*** Begin section ***

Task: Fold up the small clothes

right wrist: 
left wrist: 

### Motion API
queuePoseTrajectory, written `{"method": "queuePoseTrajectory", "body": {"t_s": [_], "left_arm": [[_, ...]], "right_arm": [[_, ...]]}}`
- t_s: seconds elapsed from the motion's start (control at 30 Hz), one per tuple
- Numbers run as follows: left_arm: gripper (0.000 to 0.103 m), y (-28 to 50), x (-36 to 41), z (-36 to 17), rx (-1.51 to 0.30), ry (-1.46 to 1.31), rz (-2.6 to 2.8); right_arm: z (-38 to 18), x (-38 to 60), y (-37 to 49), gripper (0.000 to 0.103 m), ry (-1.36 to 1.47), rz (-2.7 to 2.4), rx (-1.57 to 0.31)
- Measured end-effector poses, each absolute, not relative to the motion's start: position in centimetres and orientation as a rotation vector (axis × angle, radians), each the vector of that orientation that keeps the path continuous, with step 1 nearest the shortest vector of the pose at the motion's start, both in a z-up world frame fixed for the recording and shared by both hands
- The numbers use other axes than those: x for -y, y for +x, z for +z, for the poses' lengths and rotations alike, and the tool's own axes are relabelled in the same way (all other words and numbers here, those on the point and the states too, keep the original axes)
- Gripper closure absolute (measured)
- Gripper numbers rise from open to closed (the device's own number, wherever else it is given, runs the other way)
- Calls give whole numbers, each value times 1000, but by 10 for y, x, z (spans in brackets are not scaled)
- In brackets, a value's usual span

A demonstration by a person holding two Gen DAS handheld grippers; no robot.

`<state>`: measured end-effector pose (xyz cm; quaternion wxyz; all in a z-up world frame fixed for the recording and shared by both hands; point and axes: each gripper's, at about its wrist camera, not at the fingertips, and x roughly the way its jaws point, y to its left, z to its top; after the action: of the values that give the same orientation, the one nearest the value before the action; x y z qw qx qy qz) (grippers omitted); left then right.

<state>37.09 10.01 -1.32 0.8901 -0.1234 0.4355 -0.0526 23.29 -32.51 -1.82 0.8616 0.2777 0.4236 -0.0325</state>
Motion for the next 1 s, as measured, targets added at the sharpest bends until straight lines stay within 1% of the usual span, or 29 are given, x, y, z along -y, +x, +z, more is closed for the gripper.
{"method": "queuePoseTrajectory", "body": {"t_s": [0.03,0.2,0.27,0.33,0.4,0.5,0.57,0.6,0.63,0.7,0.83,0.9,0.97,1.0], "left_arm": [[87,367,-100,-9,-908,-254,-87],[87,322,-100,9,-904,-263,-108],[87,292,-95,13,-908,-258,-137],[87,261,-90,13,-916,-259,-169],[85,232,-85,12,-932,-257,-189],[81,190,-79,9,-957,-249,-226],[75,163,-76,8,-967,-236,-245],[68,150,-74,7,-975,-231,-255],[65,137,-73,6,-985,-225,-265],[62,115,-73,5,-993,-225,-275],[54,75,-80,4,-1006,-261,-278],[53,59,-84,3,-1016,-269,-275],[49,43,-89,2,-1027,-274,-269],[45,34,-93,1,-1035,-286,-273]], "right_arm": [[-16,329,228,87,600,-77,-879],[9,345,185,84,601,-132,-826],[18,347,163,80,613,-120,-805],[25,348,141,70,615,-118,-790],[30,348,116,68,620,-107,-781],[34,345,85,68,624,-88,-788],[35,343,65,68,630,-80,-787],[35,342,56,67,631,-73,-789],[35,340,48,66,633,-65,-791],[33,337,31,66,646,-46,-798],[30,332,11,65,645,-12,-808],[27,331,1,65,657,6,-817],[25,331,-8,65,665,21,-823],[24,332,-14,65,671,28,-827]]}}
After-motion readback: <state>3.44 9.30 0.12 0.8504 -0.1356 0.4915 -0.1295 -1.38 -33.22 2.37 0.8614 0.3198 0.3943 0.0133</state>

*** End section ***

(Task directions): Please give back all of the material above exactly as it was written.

(Expected answer):
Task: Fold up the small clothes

right wrist: 
left wrist: 

### Motion API
queuePoseTrajectory, written `{"method": "queuePoseTrajectory", "body": {"t_s": [_], "left_arm": [[_, ...]], "right_arm": [[_, ...]]}}`
- t_s: seconds elapsed from the motion's start (control at 30 Hz), one per tuple
- Numbers run as follows: left_arm: gripper (0.000 to 0.103 m), y (-28 to 50), x (-36 to 41), z (-36 to 17), rx (-1.51 to 0.30), ry (-1.46 to 1.31), rz (-2.6 to 2.8); right_arm: z (-38 to 18), x (-38 to 60), y (-37 to 49), gripper (0.000 to 0.103 m), ry (-1.36 to 1.47), rz (-2.7 to 2.4), rx (-1.57 to 0.31)
- Measured end-effector poses, each absolute, not relative to the motion's start: position in centimetres and orientation as a rotation vector (axis × angle, radians), each the vector of that orientation that keeps the path continuous, with step 1 nearest the shortest vector of the pose at the motion's start, both in a z-up world frame fixed for the recording and shared by both hands
- The numbers use other axes than those: x for -y, y for +x, z for +z, for the poses' lengths and rotations alike, and the tool's own axes are relabelled in the same way (all other words and numbers here, those on the point and the states too, keep the original axes)
- Gripper closure absolute (measured)
- Gripper numbers rise from open to closed (the device's own number, wherever else it is given, runs the other way)
- Calls give whole numbers, each value times 1000, but by 10 for y, x, z (spans in brackets are not scaled)
- In brackets, a value's usual span

A demonstration by a person holding two Gen DAS handheld grippers; no robot.

`<state>`: measured end-effector pose (xyz cm; quaternion wxyz; all in a z-up world frame fixed for the recording and shared by both hands; point and axes: each gripper's, at about its wrist camera, not at the fingertips, and x roughly the way its jaws point, y to its left, z to its top; after the action: of the values that give the same orientation, the one nearest the value before the action; x y z qw qx qy qz) (grippers omitted); left then right.

<state>37.09 10.01 -1.32 0.8901 -0.1234 0.4355 -0.0526 23.29 -32.51 -1.82 0.8616 0.2777 0.4236 -0.0325</state>
Motion for the next 1 s, as measured, targets added at the sharpest bends until straight lines stay within 1% of the usual span, or 29 are given, x, y, z along -y, +x, +z, more is closed for the gripper.
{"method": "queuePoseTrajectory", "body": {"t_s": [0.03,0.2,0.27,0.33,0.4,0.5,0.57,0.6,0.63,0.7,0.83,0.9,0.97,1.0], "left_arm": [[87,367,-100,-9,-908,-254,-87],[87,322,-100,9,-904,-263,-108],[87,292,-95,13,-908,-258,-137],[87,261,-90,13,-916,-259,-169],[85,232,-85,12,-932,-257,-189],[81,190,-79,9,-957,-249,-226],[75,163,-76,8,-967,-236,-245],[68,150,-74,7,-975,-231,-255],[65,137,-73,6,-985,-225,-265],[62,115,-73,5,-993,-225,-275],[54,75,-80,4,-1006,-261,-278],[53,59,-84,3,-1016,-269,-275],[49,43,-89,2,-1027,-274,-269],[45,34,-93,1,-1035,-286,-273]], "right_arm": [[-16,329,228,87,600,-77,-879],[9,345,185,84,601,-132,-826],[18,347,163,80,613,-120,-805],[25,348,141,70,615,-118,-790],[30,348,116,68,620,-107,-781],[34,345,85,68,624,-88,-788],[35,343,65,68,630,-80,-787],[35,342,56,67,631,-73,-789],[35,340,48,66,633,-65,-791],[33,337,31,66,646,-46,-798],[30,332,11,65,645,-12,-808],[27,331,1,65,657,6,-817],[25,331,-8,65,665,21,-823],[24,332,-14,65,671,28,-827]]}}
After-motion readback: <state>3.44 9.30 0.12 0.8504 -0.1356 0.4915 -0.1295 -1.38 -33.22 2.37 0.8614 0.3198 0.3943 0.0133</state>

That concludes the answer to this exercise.